Period Storytelling
Heather Rose Jones
hrjones at uclink.berkeley.edu
Wed Jan 3 10:59:36 PST 1996
On Wed, 3 Jan 1996, Mark Ramsden wrote:
> > statement implies that it was _expected_ that "bards and storytellers"
> > would know stories "without a book".
>
> Bards and storytellers are not meant to memorize every word.. very true.
> This does not mean the detail did not exists. It was, most likely, "grown"
> by the bard, changing with every telling and adapting to the specific
> audiences. For one, this enhances the feeling of "the first time" rather
> than a stale, over-rehersed bore. The audience should feel as though the
> events of the story have never happened before, and only now occur, unfolding
> as a billowing sheet in the breeze before them.
I would say, on the contrary, that the rule is for traditional stories to
use highly conventionalized descriptions that are iconic rather than
attempts at life-descriptions. Take, for example, the descriptions of
clothes that appear in medieval Welsh literature (since this is one of
the aspects specifically mentioned in the passage from the Dream of
Rhonabwy). In the four branches of the Mabinogi, every mention of the
material of a garment -- with only one exception -- describes it as
"a garment of shining gold brocade". (The one exception is a character
who is "disguised" and wears "a garment of brownish-grey wool ... by way
of a hunting garb". Compare this to the sort of description that appears in
Rhonabwy: "a squire with crisp yellow hair upon his head, fair and
graceful, and a mantle of green brocaded silk about him, and a gold
brooch in the mantle on his right shoulder as thick as a warrior's third
finger, and a pair of hose upon his feet of fine totnes, and a pair of
shoes of speckled cordwain upon his feet, and gold clasps thereto". (This
is one of eleven similar descriptions in the tale.)
There is a clear stylistic difference between the clothing that gets
described in the older tales -- the ones likely to have been transmitted
by oral tradition -- and those that appear to be literary compositions of
a later date.
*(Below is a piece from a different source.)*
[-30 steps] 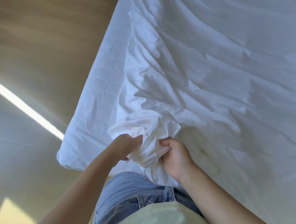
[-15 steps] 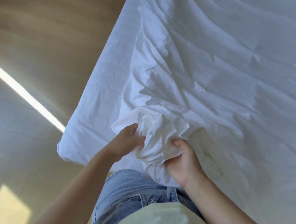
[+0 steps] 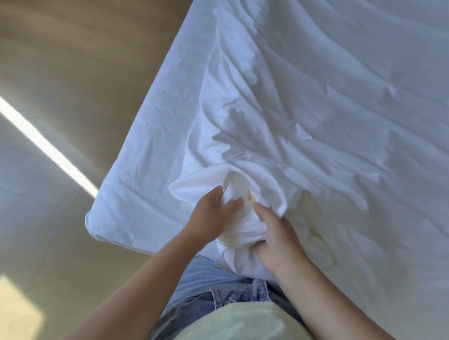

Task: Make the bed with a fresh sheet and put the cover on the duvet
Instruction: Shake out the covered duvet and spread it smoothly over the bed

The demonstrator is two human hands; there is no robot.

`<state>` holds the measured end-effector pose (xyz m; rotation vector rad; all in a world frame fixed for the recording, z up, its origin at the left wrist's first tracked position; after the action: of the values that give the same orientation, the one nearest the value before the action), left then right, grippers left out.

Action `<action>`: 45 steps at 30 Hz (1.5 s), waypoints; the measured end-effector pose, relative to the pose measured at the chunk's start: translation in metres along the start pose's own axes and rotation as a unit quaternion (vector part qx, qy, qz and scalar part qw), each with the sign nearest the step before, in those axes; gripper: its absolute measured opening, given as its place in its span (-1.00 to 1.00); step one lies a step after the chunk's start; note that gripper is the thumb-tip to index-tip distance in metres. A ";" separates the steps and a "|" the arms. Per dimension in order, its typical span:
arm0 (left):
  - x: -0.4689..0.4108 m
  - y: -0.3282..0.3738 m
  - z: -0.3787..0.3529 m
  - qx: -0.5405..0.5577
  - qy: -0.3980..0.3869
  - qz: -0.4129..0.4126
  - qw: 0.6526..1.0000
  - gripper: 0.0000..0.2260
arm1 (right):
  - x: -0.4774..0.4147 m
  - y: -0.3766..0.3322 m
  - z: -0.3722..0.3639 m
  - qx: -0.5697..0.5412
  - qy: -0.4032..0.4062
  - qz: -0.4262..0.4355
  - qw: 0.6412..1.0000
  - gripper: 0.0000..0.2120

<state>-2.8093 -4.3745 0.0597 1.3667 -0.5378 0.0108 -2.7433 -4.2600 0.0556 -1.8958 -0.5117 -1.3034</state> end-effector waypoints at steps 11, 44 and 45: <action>0.005 -0.010 0.015 -0.146 -0.218 -0.057 0.963 -0.69 | 0.012 0.022 -0.006 -0.020 -0.054 -0.114 0.992 -0.75; 0.040 -0.092 0.109 -0.046 -0.267 0.329 0.905 -0.67 | 0.017 0.102 0.003 0.110 0.078 -0.104 0.985 -0.86; 0.041 -0.090 0.109 -0.115 -0.307 0.308 0.893 -0.80 | 0.019 0.104 0.004 0.116 0.077 -0.107 0.985 -0.89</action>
<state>-2.7843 -4.5075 0.0027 0.8992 -1.4480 0.0309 -2.6616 -4.3236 0.0340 -1.5685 -0.7669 -1.4466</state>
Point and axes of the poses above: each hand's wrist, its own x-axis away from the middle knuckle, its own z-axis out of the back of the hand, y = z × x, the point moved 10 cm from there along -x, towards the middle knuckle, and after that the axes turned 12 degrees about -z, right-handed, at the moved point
The latter tend to mention many details, use a variety of
specifically-named materials, and use a variety of words describing
different garments. The former use a quite limited set of words for
garments (most often just "gwisg", which literally means "something worn")
and overwhelmingly use some subset of the following formula: "a <garment>
of <color> [brocaded] silk; buskins of [speckled] cordwain; a circlet of
red gold set with precious stones".
I would be wary of the premise that medieval storytellers tried to
present material in a fresh way, varying the tale with each telling.
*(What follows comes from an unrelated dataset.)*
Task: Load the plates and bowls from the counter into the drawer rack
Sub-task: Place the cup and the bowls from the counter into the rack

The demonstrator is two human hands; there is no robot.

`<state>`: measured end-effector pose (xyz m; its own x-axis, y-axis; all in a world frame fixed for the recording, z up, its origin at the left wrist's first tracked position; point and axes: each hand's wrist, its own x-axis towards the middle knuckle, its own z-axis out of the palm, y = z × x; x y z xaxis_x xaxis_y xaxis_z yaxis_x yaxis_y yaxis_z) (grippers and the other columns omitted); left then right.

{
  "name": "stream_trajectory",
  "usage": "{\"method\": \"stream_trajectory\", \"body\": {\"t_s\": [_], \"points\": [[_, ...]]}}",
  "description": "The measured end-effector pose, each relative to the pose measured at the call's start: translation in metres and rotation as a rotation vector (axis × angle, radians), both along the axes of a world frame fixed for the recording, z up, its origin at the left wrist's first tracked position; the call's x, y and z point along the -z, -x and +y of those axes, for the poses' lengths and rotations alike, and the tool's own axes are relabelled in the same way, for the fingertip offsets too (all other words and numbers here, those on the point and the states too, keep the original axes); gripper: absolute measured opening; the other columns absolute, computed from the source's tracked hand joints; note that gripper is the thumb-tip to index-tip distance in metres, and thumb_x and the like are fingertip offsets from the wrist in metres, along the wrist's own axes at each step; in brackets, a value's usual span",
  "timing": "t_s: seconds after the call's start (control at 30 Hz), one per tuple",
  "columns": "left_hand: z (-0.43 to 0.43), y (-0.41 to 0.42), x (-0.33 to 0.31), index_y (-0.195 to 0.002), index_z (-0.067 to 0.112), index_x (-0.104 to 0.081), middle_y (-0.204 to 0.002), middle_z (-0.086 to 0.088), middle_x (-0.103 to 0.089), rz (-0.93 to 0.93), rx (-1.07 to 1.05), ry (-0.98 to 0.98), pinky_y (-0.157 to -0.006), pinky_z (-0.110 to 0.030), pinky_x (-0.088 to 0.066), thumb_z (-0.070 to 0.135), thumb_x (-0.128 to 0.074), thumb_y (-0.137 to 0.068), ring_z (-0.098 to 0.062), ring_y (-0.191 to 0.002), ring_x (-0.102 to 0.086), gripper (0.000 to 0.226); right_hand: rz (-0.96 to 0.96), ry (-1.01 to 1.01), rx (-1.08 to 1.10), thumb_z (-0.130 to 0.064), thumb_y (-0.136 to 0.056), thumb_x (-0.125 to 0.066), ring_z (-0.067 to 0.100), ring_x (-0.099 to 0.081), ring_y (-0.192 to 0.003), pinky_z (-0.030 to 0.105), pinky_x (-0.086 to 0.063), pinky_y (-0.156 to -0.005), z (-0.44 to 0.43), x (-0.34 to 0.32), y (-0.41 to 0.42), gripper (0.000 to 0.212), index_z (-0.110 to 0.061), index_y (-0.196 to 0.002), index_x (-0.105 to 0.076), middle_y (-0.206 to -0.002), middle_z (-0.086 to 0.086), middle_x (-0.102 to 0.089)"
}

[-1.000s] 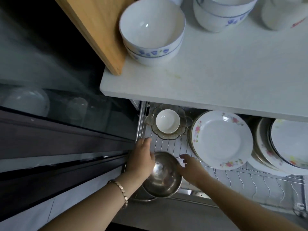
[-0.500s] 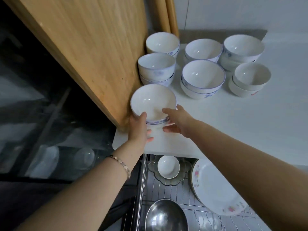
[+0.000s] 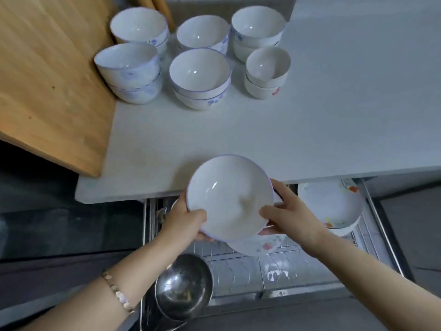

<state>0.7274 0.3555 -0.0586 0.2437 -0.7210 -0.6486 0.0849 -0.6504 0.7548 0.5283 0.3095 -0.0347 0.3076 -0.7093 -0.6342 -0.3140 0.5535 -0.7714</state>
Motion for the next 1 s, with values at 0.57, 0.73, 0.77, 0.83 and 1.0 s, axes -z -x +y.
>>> {"method": "stream_trajectory", "body": {"t_s": [0.57,0.73,0.77,0.83,1.0], "points": [[0.029,0.316,0.161,-0.134,0.033,-0.044,-0.115,0.002,-0.058,-0.099,0.6,-0.295,-0.093,-0.043,-0.053,0.006,-0.045,-0.085,-0.024,-0.109,-0.056,0.055,0.776,-0.067,-0.325,0.0,-0.083,-0.039,0.03,-0.058,-0.11,0.029,-0.046,-0.085,0.024,0.158,0.299,0.048,-0.018,-0.125,-0.054,-0.12,0.013,-0.063],[0.023,0.357,0.203,-0.137,0.025,-0.04,-0.132,-0.008,-0.053,-0.05,0.609,-0.406,-0.094,-0.045,-0.053,0.007,-0.045,-0.089,-0.029,-0.119,-0.052,0.051,0.886,-0.079,-0.39,0.002,-0.085,-0.036,0.032,-0.057,-0.113,0.033,-0.047,-0.091,0.011,0.204,0.321,0.058,-0.024,-0.136,-0.045,-0.126,0.013,-0.059],[0.021,0.363,0.21,-0.136,0.024,-0.039,-0.132,-0.008,-0.053,-0.053,0.61,-0.417,-0.096,-0.046,-0.051,0.008,-0.044,-0.089,-0.029,-0.119,-0.052,0.05,0.896,-0.08,-0.393,0.002,-0.084,-0.035,0.032,-0.058,-0.113,0.033,-0.047,-0.091,0.01,0.212,0.325,0.059,-0.024,-0.137,-0.043,-0.126,0.013,-0.059],[0.018,0.37,0.221,-0.136,0.023,-0.041,-0.13,-0.007,-0.054,-0.067,0.605,-0.441,-0.097,-0.045,-0.05,0.008,-0.043,-0.091,-0.028,-0.118,-0.052,0.048,0.908,-0.077,-0.388,0.001,-0.084,-0.035,0.033,-0.059,-0.111,0.034,-0.048,-0.089,0.007,0.225,0.331,0.058,-0.024,-0.136,-0.044,-0.123,0.014,-0.06],[0.014,0.376,0.23,-0.133,0.016,-0.047,-0.111,-0.007,-0.057,-0.049,0.613,-0.51,-0.089,-0.036,-0.055,0.006,-0.044,-0.092,-0.025,-0.104,-0.06,0.042,0.988,-0.06,-0.438,0.003,-0.088,-0.033,0.034,-0.061,-0.107,0.036,-0.049,-0.086,0.003,0.242,0.333,0.049,-0.017,-0.131,-0.047,-0.117,0.015,-0.062]]}}
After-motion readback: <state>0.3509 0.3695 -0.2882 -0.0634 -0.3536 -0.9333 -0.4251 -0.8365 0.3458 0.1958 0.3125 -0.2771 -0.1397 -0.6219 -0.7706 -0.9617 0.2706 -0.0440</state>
Studies of story transmission in cultures that have a living tradition of
this sort of oral culture show that a great emphasis and high premium is
placed on learning and telling the story exactly "as it has always been
told". This isn't to say that drift doesn't creep in over the
generations, but that it is considered something to be avoided. The story
becomes something of a ritual, with each part needing to be present at
exactly the right place. (If you think that this isn't still a part of
the human psyche, just try messing with a young child's favorite bedtime
story!) The quest for novelty was not a driving force in the medieval mind.